Exercise: The answer should be each line from the entries below that has the word "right" in it.

Source records:

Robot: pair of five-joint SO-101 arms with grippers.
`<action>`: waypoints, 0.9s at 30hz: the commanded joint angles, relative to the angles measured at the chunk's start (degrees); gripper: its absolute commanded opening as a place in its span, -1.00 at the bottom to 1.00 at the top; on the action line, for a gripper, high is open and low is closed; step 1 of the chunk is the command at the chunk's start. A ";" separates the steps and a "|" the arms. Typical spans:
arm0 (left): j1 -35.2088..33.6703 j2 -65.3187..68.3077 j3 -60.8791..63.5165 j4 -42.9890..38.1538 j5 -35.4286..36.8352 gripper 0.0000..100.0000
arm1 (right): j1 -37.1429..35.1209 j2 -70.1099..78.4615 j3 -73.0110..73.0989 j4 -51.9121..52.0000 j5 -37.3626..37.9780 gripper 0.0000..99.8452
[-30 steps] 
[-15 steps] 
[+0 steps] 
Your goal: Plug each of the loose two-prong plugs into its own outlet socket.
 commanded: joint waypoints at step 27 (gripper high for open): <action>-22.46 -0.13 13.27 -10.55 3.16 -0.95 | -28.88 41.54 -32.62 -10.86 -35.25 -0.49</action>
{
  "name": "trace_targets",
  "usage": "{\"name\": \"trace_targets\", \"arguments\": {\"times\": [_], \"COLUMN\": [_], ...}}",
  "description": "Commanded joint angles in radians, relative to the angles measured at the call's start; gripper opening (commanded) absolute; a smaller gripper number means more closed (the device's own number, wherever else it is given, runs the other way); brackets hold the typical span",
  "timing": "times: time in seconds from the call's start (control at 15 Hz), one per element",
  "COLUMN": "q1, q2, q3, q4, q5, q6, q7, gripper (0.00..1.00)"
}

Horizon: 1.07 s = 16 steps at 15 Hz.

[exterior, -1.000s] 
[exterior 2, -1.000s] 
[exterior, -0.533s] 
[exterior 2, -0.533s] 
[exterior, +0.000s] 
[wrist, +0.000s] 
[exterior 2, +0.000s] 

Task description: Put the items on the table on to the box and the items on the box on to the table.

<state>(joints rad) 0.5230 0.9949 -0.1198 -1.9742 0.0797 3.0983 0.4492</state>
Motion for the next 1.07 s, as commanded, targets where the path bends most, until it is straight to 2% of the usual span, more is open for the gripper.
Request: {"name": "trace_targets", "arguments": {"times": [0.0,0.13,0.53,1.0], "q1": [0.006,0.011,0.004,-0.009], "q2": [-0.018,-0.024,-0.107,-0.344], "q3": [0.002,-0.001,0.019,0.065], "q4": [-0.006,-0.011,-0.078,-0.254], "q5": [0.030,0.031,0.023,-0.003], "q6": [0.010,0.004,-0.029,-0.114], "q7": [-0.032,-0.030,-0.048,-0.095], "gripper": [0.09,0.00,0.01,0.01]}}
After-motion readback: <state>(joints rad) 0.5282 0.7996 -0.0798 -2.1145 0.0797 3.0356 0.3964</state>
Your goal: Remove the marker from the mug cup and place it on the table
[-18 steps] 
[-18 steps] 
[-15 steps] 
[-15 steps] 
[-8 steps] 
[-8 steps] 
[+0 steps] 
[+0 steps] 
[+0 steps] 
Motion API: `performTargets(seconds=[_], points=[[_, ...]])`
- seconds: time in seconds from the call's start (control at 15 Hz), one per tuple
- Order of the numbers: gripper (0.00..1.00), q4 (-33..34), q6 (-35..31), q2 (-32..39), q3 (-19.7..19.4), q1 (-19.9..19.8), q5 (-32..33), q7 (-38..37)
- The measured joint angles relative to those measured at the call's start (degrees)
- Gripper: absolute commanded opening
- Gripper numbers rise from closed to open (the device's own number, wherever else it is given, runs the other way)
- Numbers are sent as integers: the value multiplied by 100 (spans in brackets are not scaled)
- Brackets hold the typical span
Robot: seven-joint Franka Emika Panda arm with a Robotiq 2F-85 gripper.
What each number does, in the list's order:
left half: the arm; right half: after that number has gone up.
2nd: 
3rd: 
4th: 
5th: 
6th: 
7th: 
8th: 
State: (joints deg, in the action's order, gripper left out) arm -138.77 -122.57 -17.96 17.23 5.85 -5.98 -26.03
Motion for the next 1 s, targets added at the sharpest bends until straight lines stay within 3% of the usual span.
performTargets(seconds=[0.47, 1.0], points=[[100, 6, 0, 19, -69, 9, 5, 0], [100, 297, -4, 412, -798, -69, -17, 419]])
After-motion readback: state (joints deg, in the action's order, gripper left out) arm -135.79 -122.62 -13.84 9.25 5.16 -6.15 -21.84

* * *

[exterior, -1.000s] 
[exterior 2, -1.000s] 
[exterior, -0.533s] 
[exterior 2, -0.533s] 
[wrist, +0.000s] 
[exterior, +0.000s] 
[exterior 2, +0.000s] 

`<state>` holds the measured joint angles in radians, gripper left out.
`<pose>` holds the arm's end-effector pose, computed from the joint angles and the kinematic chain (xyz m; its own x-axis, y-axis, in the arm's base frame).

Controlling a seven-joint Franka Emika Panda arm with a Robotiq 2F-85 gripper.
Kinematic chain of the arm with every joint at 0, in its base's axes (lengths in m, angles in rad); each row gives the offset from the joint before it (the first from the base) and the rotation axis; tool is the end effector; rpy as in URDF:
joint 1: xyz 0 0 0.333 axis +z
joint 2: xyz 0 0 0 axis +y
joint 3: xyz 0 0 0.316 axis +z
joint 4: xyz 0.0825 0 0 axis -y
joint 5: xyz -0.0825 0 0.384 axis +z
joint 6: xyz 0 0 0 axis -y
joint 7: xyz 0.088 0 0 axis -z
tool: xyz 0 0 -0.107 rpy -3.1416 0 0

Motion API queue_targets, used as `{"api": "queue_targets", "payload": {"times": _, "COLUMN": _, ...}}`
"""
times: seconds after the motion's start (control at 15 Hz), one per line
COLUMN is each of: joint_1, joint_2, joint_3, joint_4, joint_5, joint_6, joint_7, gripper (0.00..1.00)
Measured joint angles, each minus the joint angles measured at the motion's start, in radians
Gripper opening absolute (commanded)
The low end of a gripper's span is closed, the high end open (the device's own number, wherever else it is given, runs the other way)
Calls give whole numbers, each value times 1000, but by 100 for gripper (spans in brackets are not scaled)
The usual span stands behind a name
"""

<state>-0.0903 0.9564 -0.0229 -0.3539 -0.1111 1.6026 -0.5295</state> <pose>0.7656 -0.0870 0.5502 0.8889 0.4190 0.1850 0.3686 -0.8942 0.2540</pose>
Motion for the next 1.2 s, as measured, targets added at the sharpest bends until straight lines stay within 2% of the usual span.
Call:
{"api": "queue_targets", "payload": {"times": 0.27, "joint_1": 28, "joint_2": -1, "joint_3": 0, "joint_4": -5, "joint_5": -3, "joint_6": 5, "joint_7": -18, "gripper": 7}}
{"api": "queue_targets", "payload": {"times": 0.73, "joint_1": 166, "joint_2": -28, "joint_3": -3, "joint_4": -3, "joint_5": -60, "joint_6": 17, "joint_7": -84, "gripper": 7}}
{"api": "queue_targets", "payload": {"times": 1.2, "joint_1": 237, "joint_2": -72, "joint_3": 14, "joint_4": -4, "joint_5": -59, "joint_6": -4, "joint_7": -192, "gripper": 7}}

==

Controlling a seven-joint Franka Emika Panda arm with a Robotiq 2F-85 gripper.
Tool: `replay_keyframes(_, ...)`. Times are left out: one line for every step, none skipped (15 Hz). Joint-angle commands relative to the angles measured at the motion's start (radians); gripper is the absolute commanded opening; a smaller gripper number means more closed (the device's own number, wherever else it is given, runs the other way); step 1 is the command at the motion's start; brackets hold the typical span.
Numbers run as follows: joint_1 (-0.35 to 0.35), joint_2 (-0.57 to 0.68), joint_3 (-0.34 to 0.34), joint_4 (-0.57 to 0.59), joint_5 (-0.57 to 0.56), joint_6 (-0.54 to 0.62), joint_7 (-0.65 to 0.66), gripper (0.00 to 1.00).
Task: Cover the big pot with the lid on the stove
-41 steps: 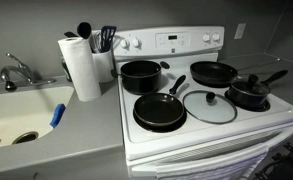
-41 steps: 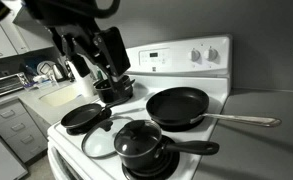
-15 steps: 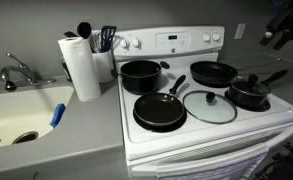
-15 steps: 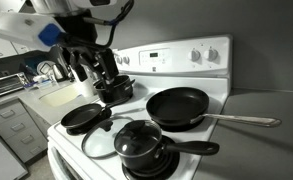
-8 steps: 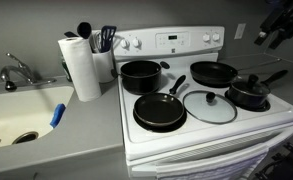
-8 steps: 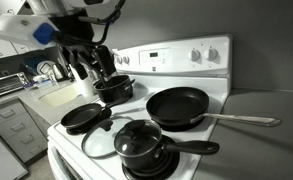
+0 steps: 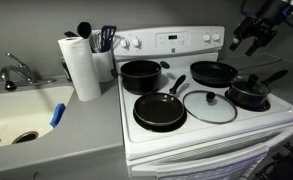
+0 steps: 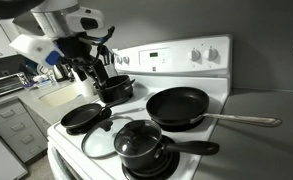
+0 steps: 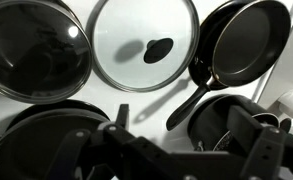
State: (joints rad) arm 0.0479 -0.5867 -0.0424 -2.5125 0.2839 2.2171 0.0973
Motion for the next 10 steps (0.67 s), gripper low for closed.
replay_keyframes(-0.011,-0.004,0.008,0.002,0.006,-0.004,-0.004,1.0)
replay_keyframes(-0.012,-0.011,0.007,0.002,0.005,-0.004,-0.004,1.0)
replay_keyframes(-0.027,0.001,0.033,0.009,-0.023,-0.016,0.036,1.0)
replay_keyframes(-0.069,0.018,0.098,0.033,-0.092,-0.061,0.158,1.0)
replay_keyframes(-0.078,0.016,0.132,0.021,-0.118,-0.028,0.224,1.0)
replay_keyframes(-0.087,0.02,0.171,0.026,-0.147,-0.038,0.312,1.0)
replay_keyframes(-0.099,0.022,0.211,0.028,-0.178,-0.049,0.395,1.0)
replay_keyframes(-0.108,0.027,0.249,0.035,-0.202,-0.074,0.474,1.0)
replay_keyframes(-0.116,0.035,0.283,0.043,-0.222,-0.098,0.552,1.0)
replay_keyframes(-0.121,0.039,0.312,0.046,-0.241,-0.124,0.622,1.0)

Response area:
arm1 (right): j1 -37.1429..35.1209 j2 -70.1099..78.4615 j3 -73.0110..73.0989 j4 -51.9121..52.0000 j5 -37.3626..37.9780 gripper 0.0000..99.8452
left half: the arm; right half: after that number has gone up.

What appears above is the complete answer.